When should syndesmosis screws be removed?

When should syndesmosis screws be removed?

Some studies have shown that the removal of syndesmotic screws can be performed about 3 to 4 months after surgery, especially when patients have discomfort or limitation of ankle dorsiflexion due to these screws.

Where do you put the syndesmosis screw?

Fixation of the syndesmotic complex Drill a 2.5 mm hole through the fibula and the lateral cortex of the tibia, just proximal to the inferior tibiofibular joint, 30 degrees from posterior to anterior, parallel to the tibial plafond, with the ankle joint in neutral position.

Do we need to remove syndesmotic screw?

Conclusion: Removal of syndesmotic screws is advisable mainly in cases of patient complaints related to the other implanted perimalleolar hardware or malreduction of the syndesmosis after at least 8 weeks postoperatively. Broken or loose screws should not be removed routinely unless causing symptoms.

What are syndesmotic screws used for?

A syndesmotic screw designed to replace the inferior tibiofibular articulation that fix the tibia and fibula together at the lower joint, is 5–6 cm long and made of a stainless, solid metal. The screw may inhibit normal movement of the bones and, thereby, the corresponding joint(s).

What happens if a syndesmotic screw breaks?

Conclusion: Syndesmotic screw breakage may be more problematic than previously described. Intraosseous breakage was associated with higher rates of implant removal secondary to pain in this study.
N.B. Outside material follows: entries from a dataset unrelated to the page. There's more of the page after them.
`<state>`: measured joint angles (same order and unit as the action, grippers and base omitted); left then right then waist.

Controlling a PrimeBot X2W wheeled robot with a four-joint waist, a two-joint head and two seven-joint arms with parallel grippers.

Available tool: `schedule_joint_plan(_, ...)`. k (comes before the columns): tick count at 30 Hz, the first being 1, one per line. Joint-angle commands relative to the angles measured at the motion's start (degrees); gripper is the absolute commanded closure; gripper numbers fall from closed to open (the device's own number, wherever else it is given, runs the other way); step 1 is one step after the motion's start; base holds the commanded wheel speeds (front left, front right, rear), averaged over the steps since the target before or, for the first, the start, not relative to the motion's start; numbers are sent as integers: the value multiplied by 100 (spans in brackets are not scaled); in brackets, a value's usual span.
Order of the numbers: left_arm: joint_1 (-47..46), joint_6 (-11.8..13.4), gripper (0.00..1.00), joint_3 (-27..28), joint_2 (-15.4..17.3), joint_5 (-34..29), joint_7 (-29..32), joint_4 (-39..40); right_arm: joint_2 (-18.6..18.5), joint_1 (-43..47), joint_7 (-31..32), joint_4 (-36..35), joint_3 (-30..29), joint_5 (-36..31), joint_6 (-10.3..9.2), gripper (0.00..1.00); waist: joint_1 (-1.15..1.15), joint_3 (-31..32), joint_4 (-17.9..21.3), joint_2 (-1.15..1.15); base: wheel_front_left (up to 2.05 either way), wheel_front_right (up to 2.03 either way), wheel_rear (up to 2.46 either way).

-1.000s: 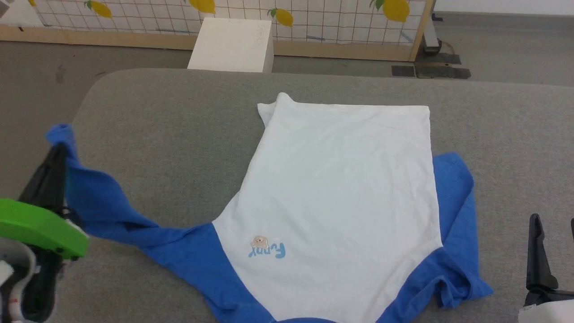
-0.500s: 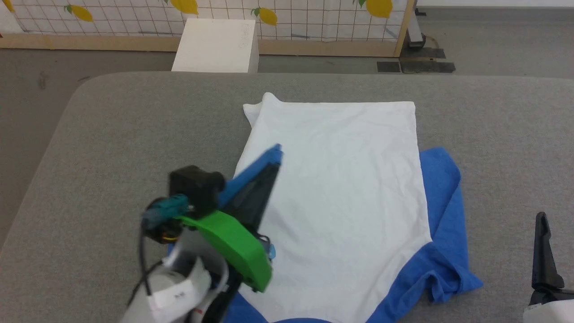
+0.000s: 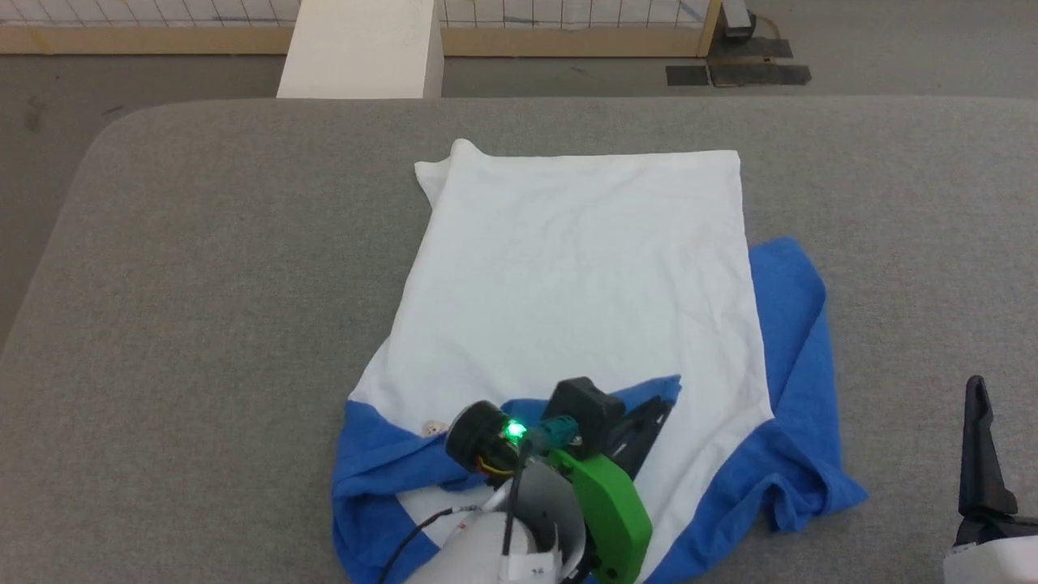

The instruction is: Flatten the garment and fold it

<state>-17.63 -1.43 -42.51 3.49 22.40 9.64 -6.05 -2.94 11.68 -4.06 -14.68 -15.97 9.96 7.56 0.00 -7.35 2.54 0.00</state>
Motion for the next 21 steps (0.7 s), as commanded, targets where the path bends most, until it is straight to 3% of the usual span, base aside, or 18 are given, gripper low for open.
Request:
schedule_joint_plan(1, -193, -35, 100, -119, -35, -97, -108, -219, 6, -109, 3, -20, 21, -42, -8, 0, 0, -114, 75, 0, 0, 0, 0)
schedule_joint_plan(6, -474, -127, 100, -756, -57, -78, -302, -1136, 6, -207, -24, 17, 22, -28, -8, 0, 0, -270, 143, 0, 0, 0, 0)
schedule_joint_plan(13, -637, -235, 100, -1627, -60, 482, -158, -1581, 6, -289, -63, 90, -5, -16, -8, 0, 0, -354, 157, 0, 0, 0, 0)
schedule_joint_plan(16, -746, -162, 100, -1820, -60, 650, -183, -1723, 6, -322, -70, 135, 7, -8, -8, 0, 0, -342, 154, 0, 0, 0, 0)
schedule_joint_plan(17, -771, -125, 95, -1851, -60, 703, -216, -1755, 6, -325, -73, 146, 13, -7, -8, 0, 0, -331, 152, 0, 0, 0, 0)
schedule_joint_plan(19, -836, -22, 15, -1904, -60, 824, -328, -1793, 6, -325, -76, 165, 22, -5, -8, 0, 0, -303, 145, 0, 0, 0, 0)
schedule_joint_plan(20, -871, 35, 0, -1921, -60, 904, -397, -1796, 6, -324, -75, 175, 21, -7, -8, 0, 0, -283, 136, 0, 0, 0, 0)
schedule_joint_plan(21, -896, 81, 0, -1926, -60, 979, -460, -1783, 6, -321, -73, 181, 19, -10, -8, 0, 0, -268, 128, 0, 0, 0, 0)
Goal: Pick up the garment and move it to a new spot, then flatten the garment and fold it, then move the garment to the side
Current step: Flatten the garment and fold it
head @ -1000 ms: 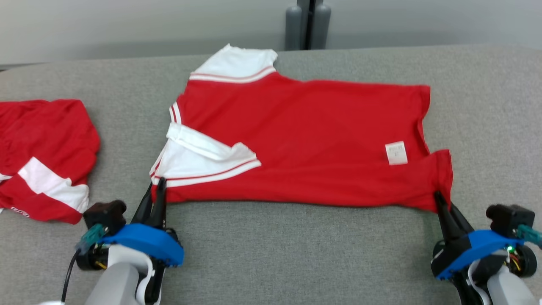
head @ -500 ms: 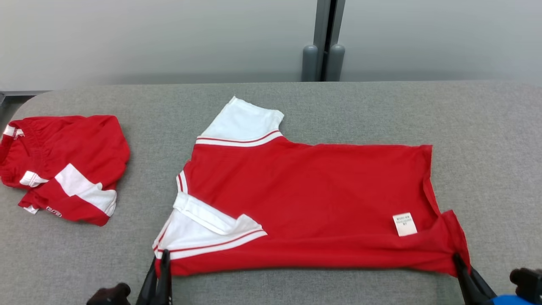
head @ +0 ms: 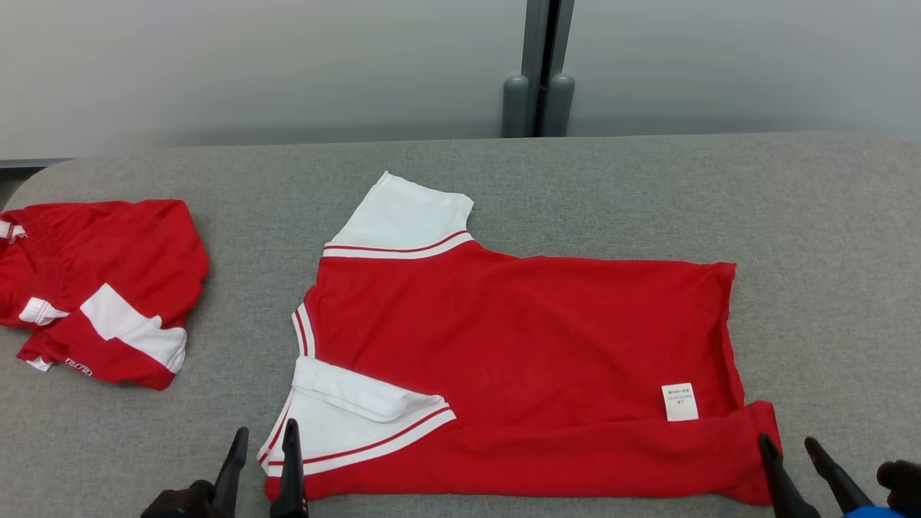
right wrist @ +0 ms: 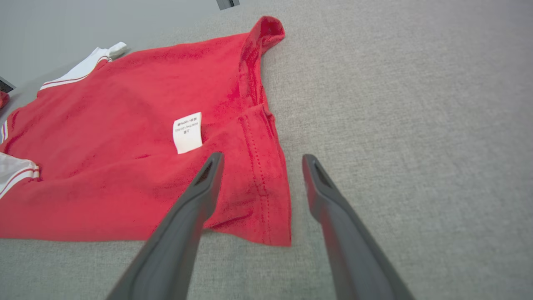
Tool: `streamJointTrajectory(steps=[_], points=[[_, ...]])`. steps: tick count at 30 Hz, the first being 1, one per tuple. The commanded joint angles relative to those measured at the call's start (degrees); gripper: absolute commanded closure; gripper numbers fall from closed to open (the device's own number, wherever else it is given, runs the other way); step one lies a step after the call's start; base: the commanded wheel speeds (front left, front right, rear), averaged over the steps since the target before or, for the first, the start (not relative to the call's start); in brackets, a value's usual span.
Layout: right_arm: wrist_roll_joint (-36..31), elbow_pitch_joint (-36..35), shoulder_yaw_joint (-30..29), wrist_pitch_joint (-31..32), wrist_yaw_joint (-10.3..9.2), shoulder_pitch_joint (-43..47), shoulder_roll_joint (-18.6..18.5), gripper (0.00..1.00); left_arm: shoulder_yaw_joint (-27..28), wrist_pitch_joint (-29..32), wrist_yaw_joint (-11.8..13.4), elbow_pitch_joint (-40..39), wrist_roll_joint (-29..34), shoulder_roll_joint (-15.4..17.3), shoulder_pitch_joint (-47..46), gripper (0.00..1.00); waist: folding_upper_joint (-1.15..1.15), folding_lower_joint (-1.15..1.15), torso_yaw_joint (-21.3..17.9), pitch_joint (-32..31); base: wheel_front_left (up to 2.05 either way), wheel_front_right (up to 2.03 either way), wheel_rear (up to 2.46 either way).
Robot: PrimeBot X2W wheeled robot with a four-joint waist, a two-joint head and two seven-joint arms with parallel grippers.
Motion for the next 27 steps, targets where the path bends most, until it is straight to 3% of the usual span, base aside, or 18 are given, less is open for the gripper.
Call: streamJointTrajectory(steps=[1,14,27], points=[[-0.72,-0.58,-0.06,-0.74,0.03,-1.87,-0.51,0.0,0.48,-0.59,0.37,-0.72,0.72,0.57,-1.43,0.0,0.0,0.0,-0.27,-0.05,0.0,0.0,0.0],[-6.38,-0.86,3.56,-11.89,0.03,-12.69,0.77,0.0,5.42,-1.42,1.01,-6.76,8.04,0.93,-8.97,0.0,0.0,0.0,-2.5,-1.18,0.0,0.0,0.0],[-11.65,3.09,6.19,-17.25,0.03,-16.6,3.28,0.0,8.28,-1.44,-0.71,-3.51,12.81,-0.28,-12.3,0.0,0.0,0.0,-2.88,-2.8,0.0,0.0,0.0]])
Placement of screws 20 mm or higher from the tibiotalar joint may decrease risk of intraosseous breakage.

What is a syndesmosis repair?

The syndesmosis cannot be simply repaired by suturing ligaments together, so instead, the two bones of the leg are stabilized together to allow the syndesmosis to heal in the proper alignment – either by using one or two screws that span the fibula and tibia completely (called syndesmosis screws), or alternatively, by …

How do you prevent ankle syndesmosis?

Recently, the most common operative method used to reduce the syndesmosis has involved placement of a pointed reduction clamp around the distal tibia and fibula to maintain reduction of the syndesmosis with fixation (9–13).
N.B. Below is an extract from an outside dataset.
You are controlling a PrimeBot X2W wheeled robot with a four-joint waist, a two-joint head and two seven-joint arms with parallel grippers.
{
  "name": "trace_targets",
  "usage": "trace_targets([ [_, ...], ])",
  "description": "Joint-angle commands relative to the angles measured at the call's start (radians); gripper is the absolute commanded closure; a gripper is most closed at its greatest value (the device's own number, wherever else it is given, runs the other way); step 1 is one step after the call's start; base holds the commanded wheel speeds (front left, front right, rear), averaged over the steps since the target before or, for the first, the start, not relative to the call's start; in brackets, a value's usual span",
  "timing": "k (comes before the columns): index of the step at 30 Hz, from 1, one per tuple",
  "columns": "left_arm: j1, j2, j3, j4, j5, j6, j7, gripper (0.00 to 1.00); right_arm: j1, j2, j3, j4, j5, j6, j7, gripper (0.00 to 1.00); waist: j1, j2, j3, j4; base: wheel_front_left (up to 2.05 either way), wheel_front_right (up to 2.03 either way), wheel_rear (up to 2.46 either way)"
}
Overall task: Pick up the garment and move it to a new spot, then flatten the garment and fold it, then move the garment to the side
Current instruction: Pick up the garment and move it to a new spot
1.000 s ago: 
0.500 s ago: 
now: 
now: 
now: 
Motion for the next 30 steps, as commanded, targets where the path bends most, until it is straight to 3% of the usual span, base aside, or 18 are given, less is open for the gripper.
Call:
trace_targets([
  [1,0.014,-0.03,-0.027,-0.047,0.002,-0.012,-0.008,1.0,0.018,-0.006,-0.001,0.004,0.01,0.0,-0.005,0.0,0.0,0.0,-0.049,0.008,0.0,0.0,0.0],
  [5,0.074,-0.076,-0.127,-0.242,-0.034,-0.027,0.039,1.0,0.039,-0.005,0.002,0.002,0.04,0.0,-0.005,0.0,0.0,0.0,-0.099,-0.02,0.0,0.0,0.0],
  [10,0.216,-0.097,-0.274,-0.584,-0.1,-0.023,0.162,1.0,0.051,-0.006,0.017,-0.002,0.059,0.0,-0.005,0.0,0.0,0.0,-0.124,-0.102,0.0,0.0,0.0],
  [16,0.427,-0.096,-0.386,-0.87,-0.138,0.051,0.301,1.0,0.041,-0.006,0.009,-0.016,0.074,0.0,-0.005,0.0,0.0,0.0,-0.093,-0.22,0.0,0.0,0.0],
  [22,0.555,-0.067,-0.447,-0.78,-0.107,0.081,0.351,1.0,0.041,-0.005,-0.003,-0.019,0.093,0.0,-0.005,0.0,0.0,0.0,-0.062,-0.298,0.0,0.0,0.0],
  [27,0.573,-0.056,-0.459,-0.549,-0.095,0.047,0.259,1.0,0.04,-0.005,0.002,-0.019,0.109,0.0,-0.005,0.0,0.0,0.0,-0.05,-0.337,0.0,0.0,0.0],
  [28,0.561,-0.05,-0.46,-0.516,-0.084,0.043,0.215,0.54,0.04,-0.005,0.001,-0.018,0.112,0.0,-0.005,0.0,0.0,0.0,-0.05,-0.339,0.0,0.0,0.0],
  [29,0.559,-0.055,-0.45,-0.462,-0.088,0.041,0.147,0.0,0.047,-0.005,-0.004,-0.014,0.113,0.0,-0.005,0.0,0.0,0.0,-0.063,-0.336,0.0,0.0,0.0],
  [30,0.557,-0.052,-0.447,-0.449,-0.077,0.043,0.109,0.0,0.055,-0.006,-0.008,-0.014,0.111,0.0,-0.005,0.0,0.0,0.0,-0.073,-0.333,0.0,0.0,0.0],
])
Can you walk after syndesmosis screw removal?

After surgery, patients were allowed to walk with protected weight-bearing as early as possible. A full range of motion of the knee and toes was encouraged. Patients were followed up at the outpatient department at six weeks, three months, one year and whenever necessary.

What is the tibiofibular syndesmosis?

The tibiofibular syndesmosis is a fibrous joint essential for ankle stability, whence the classical comparison with a mortise. Syndesmosis lesions are quite frequent in ankle trauma. This is a key element in ankle stability and lesions may cause pain or instability and, in the longer term, osteoarthritis.
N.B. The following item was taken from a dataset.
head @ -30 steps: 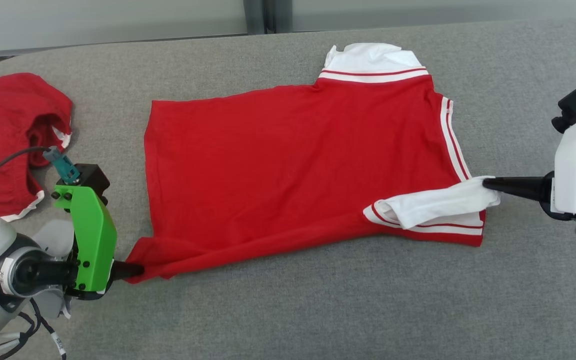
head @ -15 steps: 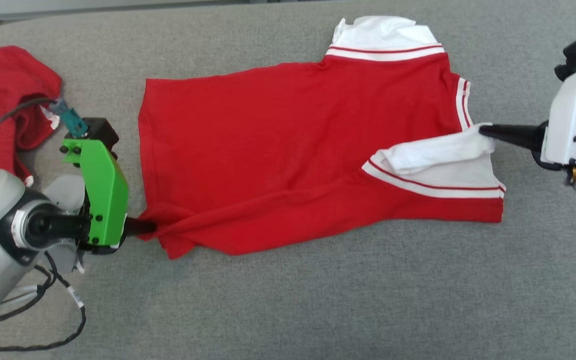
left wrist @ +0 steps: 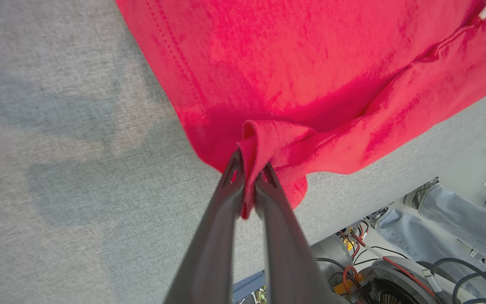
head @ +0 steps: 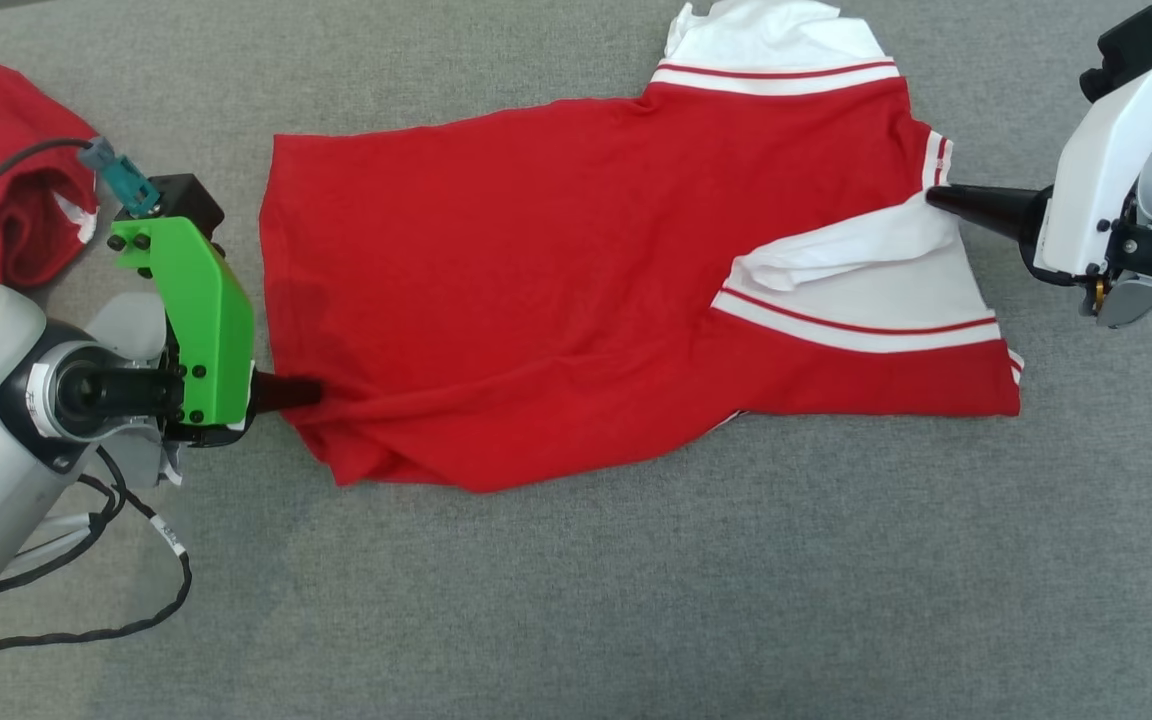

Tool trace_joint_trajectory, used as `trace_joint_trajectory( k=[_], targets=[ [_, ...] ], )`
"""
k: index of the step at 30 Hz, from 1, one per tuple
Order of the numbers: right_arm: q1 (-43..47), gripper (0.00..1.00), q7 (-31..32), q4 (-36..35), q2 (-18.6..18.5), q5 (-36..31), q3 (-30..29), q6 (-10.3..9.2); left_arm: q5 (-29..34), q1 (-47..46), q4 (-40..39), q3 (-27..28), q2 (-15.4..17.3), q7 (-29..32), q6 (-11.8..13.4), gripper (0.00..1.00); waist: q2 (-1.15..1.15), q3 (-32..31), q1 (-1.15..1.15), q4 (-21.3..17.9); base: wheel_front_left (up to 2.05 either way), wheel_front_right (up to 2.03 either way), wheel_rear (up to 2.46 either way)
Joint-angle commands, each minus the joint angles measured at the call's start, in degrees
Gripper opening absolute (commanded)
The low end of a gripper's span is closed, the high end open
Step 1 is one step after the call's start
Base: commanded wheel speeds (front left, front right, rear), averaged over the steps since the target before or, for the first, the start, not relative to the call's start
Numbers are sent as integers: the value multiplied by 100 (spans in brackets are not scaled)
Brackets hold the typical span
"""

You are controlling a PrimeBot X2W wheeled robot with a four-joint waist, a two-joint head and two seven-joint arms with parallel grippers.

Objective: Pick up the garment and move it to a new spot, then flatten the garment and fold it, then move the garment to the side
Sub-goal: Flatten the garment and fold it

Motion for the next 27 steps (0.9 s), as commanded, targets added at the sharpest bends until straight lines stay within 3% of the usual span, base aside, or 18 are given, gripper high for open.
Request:
trace_joint_trajectory(
  k=[1, 7, 15, 18, 23, 27],
  targets=[
    [45, 100, -111, 22, 16, -38, -10, 3, 40, 7, 63, 23, -21, -58, -57, 100, 0, -82, 0, -3, 0, 0, 0],
    [285, 100, -879, -198, -34, -239, -110, 3, 413, 70, 206, 3, 18, -578, -310, 100, 0, -501, 0, 30, 0, 0, 0],
    [1095, 100, -2814, -995, -208, -786, -310, 3, 1125, 587, 2, 283, 69, -2592, -595, 100, 0, -1148, 0, 92, 0, 0, 0],
    [1499, 100, -3527, -1105, -319, -1020, -338, 3, 1477, 901, -204, 348, 161, -3423, -443, 100, 0, -1332, 0, 110, 0, 0, 0],
    [2301, 100, -3946, -1035, -329, -1171, -786, 3, 2056, 1680, -681, 468, 366, -4897, 222, 100, 0, -1590, 0, 99, 0, 0, 0],
    [3079, 100, -3944, -913, 66, -1966, -2190, 3, 2289, 2390, -1016, 661, 372, -6098, 838, 100, 0, -1649, 0, 61, 0, 0, 0]
  ],
)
Does syndesmosis require surgery?

For unstable ankle syndesmosis injuries (Grades 2 and 3), surgery will be required to restore ankle stability. This is usually achieved by inserting pins to hold the tibia and fibula together to prevent widening of these bones during weight-bearing activities.

What is distal tibiofibular syndesmosis?

A syndesmosis is defined as a fibrous joint in which two adjacent bones are linked by a strong membrane or ligaments. This definition also applies for the distal tibiofibular syndesmosis, which is a syndesmotic joint formed by two bones and four ligaments.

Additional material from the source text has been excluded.